Preocupándonos por superficialidades sin nunca indagar sobre nuestra espiritualidad, la avaricia
calará cada vez más profundo y nos destruirá. No importa el oro que cargues contigo, no brilla en
la obscuridad. Pensamos en destruir y avasallar todo problema como método de solución. Pero lo
que destruimos nos lo destruimos a nosotros mismos también. Tan rápido y sin darnos cuenta nos
hemos desnudado de milenios de tradición espiritual, humana, de valores y religaciones
metafísicas. Pero no estuvimos preparado y el nivel de locura llegó al nivel de las masas,
germinándose desde hace centurias.

Hay unidad en la humanidad, en tanto la dividimos nos dividimos nosotros mismos. Los problemas
que creamos lo hacemos con nosotros mismo. Hasta que nos partimos y destruimos en
fragmentos tan irreconciliables que sólo pueden llevar a un absoluto comportamiento maniático.
El haber llegado a nuestra desnudez espiritual provoca que sólo haya objetos en nuestros mundos,
manipulables para dejar a libre riendas a nuestro placer y, sucesivamente, nuestro goce. También
nuestras carnes, nuestros cuerpos, son objetos de lo mismo hasta que quede nada por arrancar y
destripar y, ahí sí, poner fin a nuestra historia. El Narciso se vuelve cada vez más loco.

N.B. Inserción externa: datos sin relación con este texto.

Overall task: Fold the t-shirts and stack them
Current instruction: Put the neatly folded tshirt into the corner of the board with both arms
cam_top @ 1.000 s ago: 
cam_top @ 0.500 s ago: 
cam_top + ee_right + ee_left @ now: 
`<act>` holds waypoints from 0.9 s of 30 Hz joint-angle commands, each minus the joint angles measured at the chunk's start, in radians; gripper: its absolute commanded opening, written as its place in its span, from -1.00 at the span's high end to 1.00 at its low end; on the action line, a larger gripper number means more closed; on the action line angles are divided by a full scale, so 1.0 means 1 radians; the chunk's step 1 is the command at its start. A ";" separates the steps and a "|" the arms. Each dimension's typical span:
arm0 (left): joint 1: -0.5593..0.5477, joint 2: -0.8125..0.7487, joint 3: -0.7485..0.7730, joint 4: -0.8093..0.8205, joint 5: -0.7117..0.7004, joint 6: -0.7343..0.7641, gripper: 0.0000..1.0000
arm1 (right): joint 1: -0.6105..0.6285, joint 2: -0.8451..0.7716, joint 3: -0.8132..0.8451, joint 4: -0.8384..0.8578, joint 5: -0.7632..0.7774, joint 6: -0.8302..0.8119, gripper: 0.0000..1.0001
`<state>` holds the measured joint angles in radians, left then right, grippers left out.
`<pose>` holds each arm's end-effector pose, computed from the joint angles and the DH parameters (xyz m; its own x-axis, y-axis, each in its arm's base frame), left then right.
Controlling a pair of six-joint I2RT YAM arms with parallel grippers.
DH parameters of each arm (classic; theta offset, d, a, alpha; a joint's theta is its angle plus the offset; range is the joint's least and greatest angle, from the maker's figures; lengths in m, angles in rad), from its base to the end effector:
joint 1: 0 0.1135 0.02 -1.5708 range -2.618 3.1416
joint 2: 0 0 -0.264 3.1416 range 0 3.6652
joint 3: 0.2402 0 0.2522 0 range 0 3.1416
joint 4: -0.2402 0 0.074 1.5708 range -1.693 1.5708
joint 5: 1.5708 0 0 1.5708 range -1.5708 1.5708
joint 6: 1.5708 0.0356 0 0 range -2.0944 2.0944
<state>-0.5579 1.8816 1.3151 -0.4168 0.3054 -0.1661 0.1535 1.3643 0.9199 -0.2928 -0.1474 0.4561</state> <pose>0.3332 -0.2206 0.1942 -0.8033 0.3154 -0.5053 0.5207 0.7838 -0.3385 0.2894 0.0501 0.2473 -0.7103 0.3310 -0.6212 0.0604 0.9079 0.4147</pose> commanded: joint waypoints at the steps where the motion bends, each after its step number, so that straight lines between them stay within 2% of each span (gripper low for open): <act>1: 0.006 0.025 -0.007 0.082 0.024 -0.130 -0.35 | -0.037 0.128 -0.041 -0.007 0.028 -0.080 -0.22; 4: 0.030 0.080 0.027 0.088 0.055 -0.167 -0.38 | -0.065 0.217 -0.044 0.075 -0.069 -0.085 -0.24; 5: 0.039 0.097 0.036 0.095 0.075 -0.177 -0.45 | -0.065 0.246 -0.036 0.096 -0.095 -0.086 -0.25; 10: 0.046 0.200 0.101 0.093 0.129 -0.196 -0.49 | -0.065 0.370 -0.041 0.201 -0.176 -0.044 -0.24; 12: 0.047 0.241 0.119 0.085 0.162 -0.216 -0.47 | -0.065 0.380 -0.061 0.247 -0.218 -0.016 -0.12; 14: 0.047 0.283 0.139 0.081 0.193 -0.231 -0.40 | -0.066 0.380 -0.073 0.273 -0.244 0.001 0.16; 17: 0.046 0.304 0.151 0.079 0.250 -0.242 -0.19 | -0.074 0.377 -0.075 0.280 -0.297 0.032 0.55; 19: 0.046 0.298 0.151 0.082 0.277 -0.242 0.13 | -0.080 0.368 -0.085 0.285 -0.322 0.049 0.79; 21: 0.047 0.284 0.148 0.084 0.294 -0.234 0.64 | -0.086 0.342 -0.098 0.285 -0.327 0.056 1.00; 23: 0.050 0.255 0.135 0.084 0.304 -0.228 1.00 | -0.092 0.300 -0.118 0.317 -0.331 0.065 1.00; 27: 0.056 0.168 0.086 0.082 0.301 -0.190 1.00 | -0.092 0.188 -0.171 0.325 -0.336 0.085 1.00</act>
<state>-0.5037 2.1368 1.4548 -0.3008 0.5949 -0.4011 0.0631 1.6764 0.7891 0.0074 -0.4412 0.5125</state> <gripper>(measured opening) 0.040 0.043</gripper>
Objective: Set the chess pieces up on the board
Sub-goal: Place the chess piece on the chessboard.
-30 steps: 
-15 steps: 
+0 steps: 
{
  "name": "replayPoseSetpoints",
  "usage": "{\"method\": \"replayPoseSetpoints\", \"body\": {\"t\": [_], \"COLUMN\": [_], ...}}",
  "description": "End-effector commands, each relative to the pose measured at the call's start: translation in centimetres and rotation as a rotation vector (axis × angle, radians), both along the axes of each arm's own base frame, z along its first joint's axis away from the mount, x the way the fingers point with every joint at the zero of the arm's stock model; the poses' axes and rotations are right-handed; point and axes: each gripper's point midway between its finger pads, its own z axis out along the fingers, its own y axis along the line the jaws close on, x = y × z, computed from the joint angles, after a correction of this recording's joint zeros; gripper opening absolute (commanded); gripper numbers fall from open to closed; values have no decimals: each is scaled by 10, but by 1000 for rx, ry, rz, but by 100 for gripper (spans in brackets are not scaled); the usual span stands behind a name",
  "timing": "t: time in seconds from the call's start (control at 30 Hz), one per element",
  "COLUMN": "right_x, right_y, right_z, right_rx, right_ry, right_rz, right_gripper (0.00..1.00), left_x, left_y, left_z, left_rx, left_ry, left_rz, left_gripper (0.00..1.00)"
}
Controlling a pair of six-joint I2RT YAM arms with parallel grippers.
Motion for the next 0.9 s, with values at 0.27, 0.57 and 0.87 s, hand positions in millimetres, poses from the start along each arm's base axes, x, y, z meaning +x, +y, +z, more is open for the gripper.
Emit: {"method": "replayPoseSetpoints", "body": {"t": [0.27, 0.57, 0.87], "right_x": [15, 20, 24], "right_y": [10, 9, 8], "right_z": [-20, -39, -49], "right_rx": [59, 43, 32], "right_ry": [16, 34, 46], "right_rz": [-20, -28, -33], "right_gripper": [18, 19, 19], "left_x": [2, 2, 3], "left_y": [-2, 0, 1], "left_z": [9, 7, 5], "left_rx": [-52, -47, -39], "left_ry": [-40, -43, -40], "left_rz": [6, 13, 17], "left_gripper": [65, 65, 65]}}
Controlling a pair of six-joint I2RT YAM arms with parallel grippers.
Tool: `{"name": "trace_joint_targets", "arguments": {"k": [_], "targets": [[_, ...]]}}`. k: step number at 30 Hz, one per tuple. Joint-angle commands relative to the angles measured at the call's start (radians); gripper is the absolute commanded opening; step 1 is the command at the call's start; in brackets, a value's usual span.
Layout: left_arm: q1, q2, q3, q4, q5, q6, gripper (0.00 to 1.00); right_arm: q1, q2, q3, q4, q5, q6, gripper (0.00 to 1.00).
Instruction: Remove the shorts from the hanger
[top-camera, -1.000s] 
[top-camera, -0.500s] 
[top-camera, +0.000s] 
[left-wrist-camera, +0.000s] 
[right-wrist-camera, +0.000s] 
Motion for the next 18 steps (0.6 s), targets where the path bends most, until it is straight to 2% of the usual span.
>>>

Pero no todos caemos aquí. Algunos aún pueden escuchar la voz que susurra a nuestros
corazones. Sutil en el aire de nuestras almas. Aunque no tantos responden a su llamado. No nos
dejamos ceder por el autoritarismo de lo que nuestros ojos piden que veamos. Escuchamos a
través de los sueños, las poesías y el arte, y los mitos. Sabemos que la verdad no es la fachada de
la máscara vigente, más si la música de tantas voces que nos llegan desde todos los rincones de la
historia. Música, no máscara. Historia, no verdad.